Now one candidate, in a shock move, has chosen to drop out of the race. Jess Phillips admitted she performed poorly in the Guardian the day after the first hustings — or public meeting for candidates to address voters — on Saturday.
Phillips exiting the race may help Keir Starmer, the current favorite: Starmer appeals far more to members on the right of the party than Rebecca Long-Bailey, who is viewed as the continuity Corbynite in the race. But Starmer still has a long battle. Traditionally, the favorite at the start of a leadership race doesn’t win. In 2010 and 2015, Ed Miliband and Jeremy Corbyn were not considered front-runners but went on to win over members of the party and affiliated union members.
In many ways, Starmer has a tougher job than Long-Bailey to get elected. The former head of the Crown Prosecution Service, who received a knighthood from the queen for his work, has to appeal to the party’s right and simultaneously avoid alienating the left. He has focused on attacking inequality in areas such as street homelessness, food banks and National Health Service waiting times — all of which are noble aims but designed to appease the left of the party while returning to the more cautious and centrist era of pre-Corbyn leaders.
Phillips dropping out may give him a boost: Polling has put her in third place, and she has made a career of criticizing Corbyn and his allies. But Lisa Nandy, a candidate with a clear policy program that complains Labour has focused on cities when towns are where the party should be working to bring back voters, could also scoop up Phillips’s supporters.
For Long-Bailey, the battle is different. She was the architect of a radical policy to introduce more cooperative ownership and nationalization, promising green jobs in areas that have been deindustrialized and left with high unemployment. The left of the party, especially young members who joined after Corbyn was elected in 2015, are firmly behind her, with Momentum — the Corbynite campaigning group — endorsing her with a vote of 70 percent. Yet she also has to court the union vote, convincing them that she is the candidate who will ensure Labour sticks to its roots and fights for workers’ rights. Ed Miliband’s shock win, beating his brother David Miliband, the favorite, was down to the votes of union members.
The current focus for candidates is passing the next threshold: the very confusing process of securing certain nominations. Candidates need nominations from either 5 percent of constituency Labour parties (out of 33), or “at least 3 affiliates (at least 2 of which shall be trade union affiliates) comprising 5 per cent of fully paid up affiliated membership.” The 620,000-member-strong GMB union has just backed Nandy, who also received a nomination from the National Union of Mineworkers — a largely symbolic move, since it only has around 100 members. If a candidate manages to secure an extraordinarily high number of nominations from constituencies, they could feasibly knock out other candidates who haven’t managed to secure the backing of the biggest unions.

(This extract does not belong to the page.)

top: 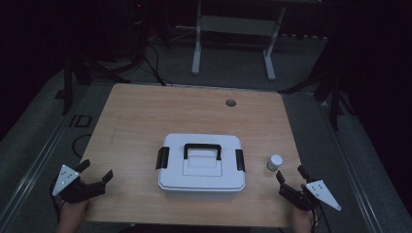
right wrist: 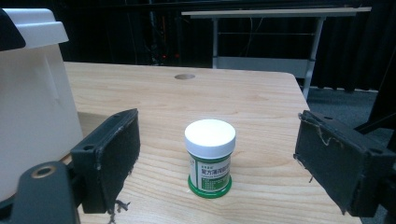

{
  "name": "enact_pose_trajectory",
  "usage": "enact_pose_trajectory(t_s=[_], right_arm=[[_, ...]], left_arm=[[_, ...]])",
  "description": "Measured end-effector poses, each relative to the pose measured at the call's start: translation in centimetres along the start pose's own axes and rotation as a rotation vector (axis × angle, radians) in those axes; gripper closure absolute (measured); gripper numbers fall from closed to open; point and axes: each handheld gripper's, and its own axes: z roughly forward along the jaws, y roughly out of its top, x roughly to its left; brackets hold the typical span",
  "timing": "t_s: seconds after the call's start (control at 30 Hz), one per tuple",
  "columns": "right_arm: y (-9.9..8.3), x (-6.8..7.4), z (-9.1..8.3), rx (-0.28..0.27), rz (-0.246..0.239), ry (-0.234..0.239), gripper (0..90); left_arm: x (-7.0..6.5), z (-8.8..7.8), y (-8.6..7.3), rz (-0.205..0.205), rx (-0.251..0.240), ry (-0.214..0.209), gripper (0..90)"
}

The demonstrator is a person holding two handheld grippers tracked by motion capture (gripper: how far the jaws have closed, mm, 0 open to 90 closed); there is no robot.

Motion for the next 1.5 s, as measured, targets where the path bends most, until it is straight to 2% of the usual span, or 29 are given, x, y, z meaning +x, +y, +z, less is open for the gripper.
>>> enact_pose_trajectory(t_s=[0.03, 0.1, 0.2, 0.23, 0.3, 0.33, 0.37, 0.47, 0.57, 0.6, 0.83, 0.9, 0.93, 1.03, 1.1, 1.17, 1.27, 1.3, 1.33, 1.37, 1.4, 1.43, 1.47, 1.5], right_arm=[[0.0, 0.0, 0.0, 0.002, 0.002, -0.001, 13.6], [0.0, 0.0, 0.0, 0.003, 0.001, 0.000, 13.6], [0.0, 0.0, 0.0, 0.006, 0.002, 0.002, 13.6], [0.0, 0.0, 0.0, 0.007, 0.001, 0.002, 13.6], [0.0, 0.0, 0.0, 0.008, 0.002, 0.003, 13.6], [0.0, 0.0, 0.0, 0.010, 0.002, 0.004, 13.6], [0.0, 0.0, 0.0, 0.010, 0.002, 0.005, 13.6], [0.0, 0.0, 0.0, 0.012, -0.001, 0.009, 13.7], [0.0, 0.0, 0.0, 0.011, -0.003, 0.012, 13.6], [0.0, 0.0, 0.0, 0.011, -0.003, 0.013, 13.7], [0.0, 0.0, 0.0, 0.010, -0.005, 0.016, 13.7], [0.0, 0.0, 0.0, 0.012, -0.005, 0.017, 13.7], [0.0, 0.0, 0.1, 0.015, -0.008, 0.016, 13.6], [0.0, 0.1, 0.1, 0.018, -0.010, 0.018, 13.7], [0.0, 0.1, 0.1, 0.018, -0.009, 0.019, 13.7], [0.0, 0.0, 0.1, 0.018, -0.006, 0.021, 13.6], [-0.1, 0.0, 0.1, 0.020, -0.004, 0.021, 13.6], [-0.1, 0.0, 0.1, 0.021, -0.005, 0.021, 13.6], [-0.1, 0.0, 0.1, 0.021, -0.006, 0.021, 13.6], [-0.1, 0.0, 0.1, 0.021, -0.006, 0.021, 13.6], [-0.1, 0.0, 0.1, 0.021, -0.007, 0.021, 13.6], [-0.1, 0.0, 0.1, 0.021, -0.007, 0.020, 13.6], [-0.1, 0.0, 0.1, 0.021, -0.007, 0.020, 13.6], [-0.1, 0.0, 0.1, 0.021, -0.007, 0.020, 13.6]], left_arm=[[0.0, 0.0, 0.0, 0.000, 0.000, 0.000, 1.1], [0.3, -0.1, 0.0, -0.026, 0.003, -0.001, 1.1], [1.1, -0.5, 0.2, -0.064, 0.029, -0.053, 1.1], [1.4, -0.5, 0.2, -0.059, 0.056, -0.087, 1.1], [1.5, -0.5, 0.2, -0.048, 0.072, -0.096, 1.1], [2.1, -0.4, 0.3, -0.042, 0.133, -0.146, 1.1], [2.3, -0.3, 0.3, -0.033, 0.168, -0.173, 1.1], [3.0, -0.3, 0.3, -0.036, 0.242, -0.229, 1.1], [3.2, -0.4, 0.6, 0.000, 0.324, -0.264, 1.0], [3.1, -0.4, 0.7, 0.026, 0.351, -0.257, 1.0], [2.8, -0.9, 1.8, 0.143, 0.545, -0.300, 1.0], [2.7, -1.0, 1.9, 0.158, 0.564, -0.299, 1.0], [2.5, -1.0, 2.3, 0.202, 0.622, -0.303, 1.0], [2.3, -1.1, 3.0, 0.275, 0.707, -0.297, 1.0], [2.2, -1.2, 3.1, 0.281, 0.716, -0.297, 1.0], [2.0, -1.2, 3.7, 0.326, 0.799, -0.276, 1.0], [1.8, -1.1, 4.2, 0.376, 0.877, -0.263, 0.9], [1.8, -1.1, 4.2, 0.376, 0.877, -0.263, 1.0], [1.6, -1.0, 4.5, 0.396, 0.930, -0.257, 0.9], [1.6, -1.0, 4.5, 0.396, 0.930, -0.257, 0.9], [1.5, -1.0, 5.0, 0.417, 0.986, -0.254, 1.0], [1.5, -1.0, 5.0, 0.417, 0.986, -0.254, 1.0], [1.3, -0.8, 5.3, 0.431, 1.025, -0.251, 1.0], [1.3, -0.8, 5.3, 0.431, 1.025, -0.251, 1.0]])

The voting process also makes the race unpredictable. Voters number their ballots, expressing first and second preferences and so on. Corbyn won in the first round, but Miliband won by beating his brother in the fourth round. Polling last week showed that currently, Long-Bailey could win in the first round, even though Starmer picked up many second and third preferences. Many people can vote, too: full members, supporters who pay £25 for the right to vote in the ballot but don’t fully join the party and members of affiliated unions who are not party members. The electorate is huge, and all candidates will be attempting to appeal to very disparate groups, hoping that even if they don’t fully win them over, they can at least be given a high preference.
That means the coming months will be entirely unpredictable. Candidates will unveil potential policies while trying to bring an extremely divided party together to back one person. If history has taught us the front-runner never wins, Labour will have its first non-acting female leader. Who wins will determine the future of the party: Long-Bailey will likely continue with the core tenets of Corbynism, but Starmer is more likely to steer Labour back toward a light form of Blairism.
This election is fundamentally a choice between a cautious retreat to centrism or the continuation of radical socialism. In the interim, the battle over Labour’s next direction will continue.